本日ホワイトハウスから2019会計年度予算教書が発表されたが、それに先立って議会で予算審議を巡る包括的な取引が行われ、2019会計年度における裁量的経費上限枠の大幅引き上げを含む2018年超党派予算法(Bipartisan Budget Act of 2018)が2月9日に成立した。

本日発表された予算教書には国立衛生研究所(NIH)および国立科学財団(NSF)予算の大幅削減を伴う基礎科学予算の20%超の削減や環境科学プログラム、エネルギー省(DOE)における応用技術研究等の予算削減が含まれている。

2019会計年度における非国防分野の裁量的経費については、今回の予算教書で650億ドルの削減が示されていたが、上記予算法によりこの経費の上限枠が680億ドル引き上げられたため、予算教書の額との間に1,320億ドルという莫大なギャップが生じた。このような状況変化に対して、ホワイトハウスは予算教書に示されたこの経費の額にさらに750億ドルを追加することを急遽決定した。
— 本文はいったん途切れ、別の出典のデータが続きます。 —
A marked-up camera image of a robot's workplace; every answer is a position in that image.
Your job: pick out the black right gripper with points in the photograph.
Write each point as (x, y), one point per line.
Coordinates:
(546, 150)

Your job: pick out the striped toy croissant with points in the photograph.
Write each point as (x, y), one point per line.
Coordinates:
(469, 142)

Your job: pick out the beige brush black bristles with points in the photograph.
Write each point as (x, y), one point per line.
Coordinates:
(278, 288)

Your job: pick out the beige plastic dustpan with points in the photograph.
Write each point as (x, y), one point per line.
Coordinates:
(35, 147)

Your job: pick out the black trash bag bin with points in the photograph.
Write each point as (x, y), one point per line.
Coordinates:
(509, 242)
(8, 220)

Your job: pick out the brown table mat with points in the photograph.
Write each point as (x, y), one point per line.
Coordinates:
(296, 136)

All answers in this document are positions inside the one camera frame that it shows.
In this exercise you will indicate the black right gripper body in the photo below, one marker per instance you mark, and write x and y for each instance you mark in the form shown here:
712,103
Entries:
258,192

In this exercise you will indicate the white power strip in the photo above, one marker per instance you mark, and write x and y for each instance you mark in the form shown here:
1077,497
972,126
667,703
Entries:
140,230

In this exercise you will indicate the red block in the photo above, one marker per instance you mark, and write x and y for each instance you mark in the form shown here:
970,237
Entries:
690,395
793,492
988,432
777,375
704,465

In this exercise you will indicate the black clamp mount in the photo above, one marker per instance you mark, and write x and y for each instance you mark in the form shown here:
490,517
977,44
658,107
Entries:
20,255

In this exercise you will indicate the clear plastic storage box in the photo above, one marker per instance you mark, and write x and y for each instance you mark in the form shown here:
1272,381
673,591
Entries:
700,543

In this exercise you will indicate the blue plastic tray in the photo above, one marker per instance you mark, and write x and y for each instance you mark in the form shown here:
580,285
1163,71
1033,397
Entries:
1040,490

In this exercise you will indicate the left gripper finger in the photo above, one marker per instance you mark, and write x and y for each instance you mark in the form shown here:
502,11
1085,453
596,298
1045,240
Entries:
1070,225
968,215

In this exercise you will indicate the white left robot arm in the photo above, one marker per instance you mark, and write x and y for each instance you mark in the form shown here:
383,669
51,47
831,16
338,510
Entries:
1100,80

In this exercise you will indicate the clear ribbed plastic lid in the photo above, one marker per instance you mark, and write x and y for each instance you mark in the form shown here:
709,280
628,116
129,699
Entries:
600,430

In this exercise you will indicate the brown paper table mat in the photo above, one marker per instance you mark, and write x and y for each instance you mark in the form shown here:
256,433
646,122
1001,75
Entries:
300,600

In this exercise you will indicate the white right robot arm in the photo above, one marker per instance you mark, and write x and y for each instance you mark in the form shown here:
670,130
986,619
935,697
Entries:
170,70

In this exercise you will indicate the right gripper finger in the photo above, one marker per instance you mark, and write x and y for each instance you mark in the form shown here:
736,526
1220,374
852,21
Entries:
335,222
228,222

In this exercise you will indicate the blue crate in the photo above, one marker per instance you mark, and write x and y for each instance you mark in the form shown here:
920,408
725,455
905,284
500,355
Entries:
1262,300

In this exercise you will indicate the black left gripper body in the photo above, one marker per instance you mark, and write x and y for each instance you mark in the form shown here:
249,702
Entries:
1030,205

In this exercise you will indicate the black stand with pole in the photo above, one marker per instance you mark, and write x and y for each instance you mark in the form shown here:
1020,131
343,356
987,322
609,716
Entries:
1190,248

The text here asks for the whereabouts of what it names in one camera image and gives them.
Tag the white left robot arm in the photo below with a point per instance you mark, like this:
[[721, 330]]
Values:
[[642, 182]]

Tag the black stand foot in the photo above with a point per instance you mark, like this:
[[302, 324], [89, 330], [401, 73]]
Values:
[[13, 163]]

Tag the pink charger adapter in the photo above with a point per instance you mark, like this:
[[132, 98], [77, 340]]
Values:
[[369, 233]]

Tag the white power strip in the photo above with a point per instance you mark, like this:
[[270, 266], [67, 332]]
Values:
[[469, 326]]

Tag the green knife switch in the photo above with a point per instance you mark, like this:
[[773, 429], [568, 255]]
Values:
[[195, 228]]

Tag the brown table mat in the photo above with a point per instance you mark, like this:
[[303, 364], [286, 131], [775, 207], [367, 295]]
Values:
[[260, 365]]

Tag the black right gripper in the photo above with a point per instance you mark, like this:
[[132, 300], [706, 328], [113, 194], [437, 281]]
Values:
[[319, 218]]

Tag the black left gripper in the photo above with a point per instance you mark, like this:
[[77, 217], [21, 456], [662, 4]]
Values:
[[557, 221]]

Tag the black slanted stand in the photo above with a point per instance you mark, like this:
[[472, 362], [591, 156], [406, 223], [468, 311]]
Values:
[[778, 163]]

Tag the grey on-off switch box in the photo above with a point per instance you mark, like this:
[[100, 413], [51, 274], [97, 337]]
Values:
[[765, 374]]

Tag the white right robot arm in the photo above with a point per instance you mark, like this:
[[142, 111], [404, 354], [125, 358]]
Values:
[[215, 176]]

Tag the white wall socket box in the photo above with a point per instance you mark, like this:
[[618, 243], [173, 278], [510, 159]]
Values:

この追加予算は、科学技術の分野では主としてNIH、NSFおよびDOE科学局(Office of Science)といった基礎科学担当部局に配分された。これによって2019会計年度予算におけるこれらの部局の予算要求額は大幅削減を免れ、従来の予算額と同水準の額に留まることとなった。しかし、追加予算の詳細についてはまだ明らかになっていない。

他方、基礎研究以外の研究開発分野のうちDOEのエネルギー高等研究計画局(Advanced Research Projects Agency-Energy (ARPA-E))、環境保護庁(EPA)における気候研究、米国地質調査所(U.S. Geological Survey)の気候科学センター(Climate Science Center)等については、昨年の予算教書と同様に厳しい予算削減が引き続き求められる可能性がある。

2019会計年度における非国防分野の裁量的経費については、上記予算法により上限枠が5,970億ドルと定められたのに対し現時点でホワイトハウスが求めている額は5,400億ドルに過ぎない。このため、2019会計年度の研究開発予算については、今後の議会審議によりさらに増額される余地がある。

とはいえ、その前に議会は2018会計年度予算について結論を出さなければならない。そのための審議は今後数週間のうちに決着する見込み。その過程で2019会計年度予算に関する議会審議の方向についても何らかのヒントが得られる可能性がある。

背景情報:
*米国の「X会計年度」はX-1年10月からX年9月までの期間。
*2018会計年度予算はまだ成立しておらず、議会で審議中の状態。
*2018会計年度に入った昨年10月以降の政府の運営は、予算が未成立の状態にあったため、期限付きの暫定予算によって行われていた。
*暫定予算の有効期限は2月8日であった。今回の議会での予算を巡る取引は、暫定予算の有効期限(2月8日)が迫りつつあるギリギリの状況の中で政府機関の閉鎖を防ぐために暫定予算の延長に関する合意を何とか成立させようとして行われた取引。
*2月9日(金)の朝、トランプ大統領の署名により2018年超党派予算法が成立し、この取引が成立し、暫定予算は延長されることとなった。